City will set aside lawsuit for 3 years

Thursday, April 7, 2011

BRIDGEPORT — Bridgeport and the state Department of Ecology have fought for nearly two decades over how much water the city can use.

Ecology says its water rights total 500 acre-feet per year from three groundwater wells. The city maintains it has 1,282 acre-feet per year.

On Tuesday, they agreed to stop fighting about it — at least for now.

“It’s a great relief, and it’s been a long time coming,” said Bridgeport Mayor Bill Zweigle.

In Tuesday’s Douglas County Superior Court filing, the city agreed to put on hold until Dec. 31, 2014, its lawsuit against Ecology filed last year.

Meanwhile, Bridgeport can use up to 1,090 acre-feet per year, while the state works through a pile of applications for new municipal water rights, including one from Bridgeport for 3,000 acre-feet of additional water.

If Ecology approves the new water right, Bridgeport has agreed to drop its lawsuit. If it doesn’t take action by the end of 2014, the city can resume the court action.

Zweigle said Bridgeport had been using 700 acre-feet per year when the city sued in May 2010.

The state Department of Health would not allow the city to put in new water meters because it was already using more water than Ecology said it had rights to use. “It was like a building moratorium. We just had to wait until the settlement,” he said.

Now that an agreement has been reached, he said, the city of 2,409 residents, can begin to offer new water hook-ups, and allow new construction.

“The Columbia River Initiative is what’s making this possible,” said Dan Partridge, Ecology spokesman in Olympia.

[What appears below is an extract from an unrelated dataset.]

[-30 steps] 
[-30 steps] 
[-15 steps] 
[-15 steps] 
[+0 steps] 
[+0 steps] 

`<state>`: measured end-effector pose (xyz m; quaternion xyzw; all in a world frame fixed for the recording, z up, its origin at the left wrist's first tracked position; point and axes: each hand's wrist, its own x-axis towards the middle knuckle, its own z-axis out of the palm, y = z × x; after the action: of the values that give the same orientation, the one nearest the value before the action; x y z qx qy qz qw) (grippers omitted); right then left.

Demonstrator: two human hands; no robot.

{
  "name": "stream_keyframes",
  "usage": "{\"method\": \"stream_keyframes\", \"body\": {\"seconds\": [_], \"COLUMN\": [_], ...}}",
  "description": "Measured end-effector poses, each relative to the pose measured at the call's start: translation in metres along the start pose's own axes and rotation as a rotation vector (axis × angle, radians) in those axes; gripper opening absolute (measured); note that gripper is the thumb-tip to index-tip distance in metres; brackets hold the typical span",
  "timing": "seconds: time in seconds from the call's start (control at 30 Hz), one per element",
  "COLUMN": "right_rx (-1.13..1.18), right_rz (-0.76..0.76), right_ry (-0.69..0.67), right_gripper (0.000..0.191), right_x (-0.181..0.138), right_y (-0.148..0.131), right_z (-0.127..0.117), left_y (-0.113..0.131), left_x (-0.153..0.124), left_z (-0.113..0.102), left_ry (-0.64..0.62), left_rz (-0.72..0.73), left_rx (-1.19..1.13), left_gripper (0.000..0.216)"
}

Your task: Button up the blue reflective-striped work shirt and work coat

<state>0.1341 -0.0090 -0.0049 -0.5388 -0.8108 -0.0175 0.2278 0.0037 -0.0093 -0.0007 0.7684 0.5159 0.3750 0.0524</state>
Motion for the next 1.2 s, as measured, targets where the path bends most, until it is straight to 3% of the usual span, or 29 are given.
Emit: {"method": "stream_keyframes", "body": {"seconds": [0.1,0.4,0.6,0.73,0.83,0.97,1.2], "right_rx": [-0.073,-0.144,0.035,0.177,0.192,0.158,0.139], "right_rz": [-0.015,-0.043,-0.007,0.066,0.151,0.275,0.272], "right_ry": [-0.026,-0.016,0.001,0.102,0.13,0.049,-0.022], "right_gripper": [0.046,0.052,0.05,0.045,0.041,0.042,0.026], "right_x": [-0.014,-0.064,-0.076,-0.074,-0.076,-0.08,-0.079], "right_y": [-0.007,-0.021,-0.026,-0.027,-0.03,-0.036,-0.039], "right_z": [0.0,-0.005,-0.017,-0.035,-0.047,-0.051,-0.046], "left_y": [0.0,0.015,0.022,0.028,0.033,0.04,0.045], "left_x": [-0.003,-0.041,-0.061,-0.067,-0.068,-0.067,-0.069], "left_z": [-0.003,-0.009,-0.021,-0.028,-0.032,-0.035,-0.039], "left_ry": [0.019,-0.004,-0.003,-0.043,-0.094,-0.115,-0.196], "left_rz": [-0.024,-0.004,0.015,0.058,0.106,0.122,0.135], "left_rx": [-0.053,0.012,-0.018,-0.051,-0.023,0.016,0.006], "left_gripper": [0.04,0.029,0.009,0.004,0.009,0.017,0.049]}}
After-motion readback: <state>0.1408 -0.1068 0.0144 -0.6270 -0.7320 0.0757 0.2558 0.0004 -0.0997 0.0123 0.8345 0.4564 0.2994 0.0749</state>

The initiative is a 2006 directive from the Legislature to aggressively develop new water rights on the Columbia River, with one-third of the water allocated for streamflows and fish, and two-thirds allocated to people, cities, farms and industries.

Regional director Tom Tebb said in a news release that agreements to drawdown Lake Roosevelt and Sullivan Lake to provide new water allocations are helping the state resolve old disputes, and meet new water needs up and down the Columbia River.

Despite some legal challenges to the drawdowns, Partridge said Ecology has been advised by its attorneys to move ahead with the drawdowns and new water appropriations. Lake Roosevelt drawdowns would make 25,000 acre-feet available to municipal suppliers, and Sullivan Lake would add 9,400 acre-feet of new water to northeastern Washington communities, according to the court agreement to put the lawsuit on hold.

Melissa Downes, Ecology’s water resources program supervisor in Yakima, said other cities on the Columbia River are still ahead of Bridgeport when it comes to processing water rights applications. Some of the other government entities seeking new water rights in North Central Washington include the cities of Brewster and Grand Coulee, Okanogan County Public Works, and the East Wenatchee Water District, she said.

Downes said if Bridgeport’s water right application is approved, the additional water will put the city ahead of its needs. The city’s own water system plan projects it will need 1,099 acre-feet per year by 2027, the court agreement says.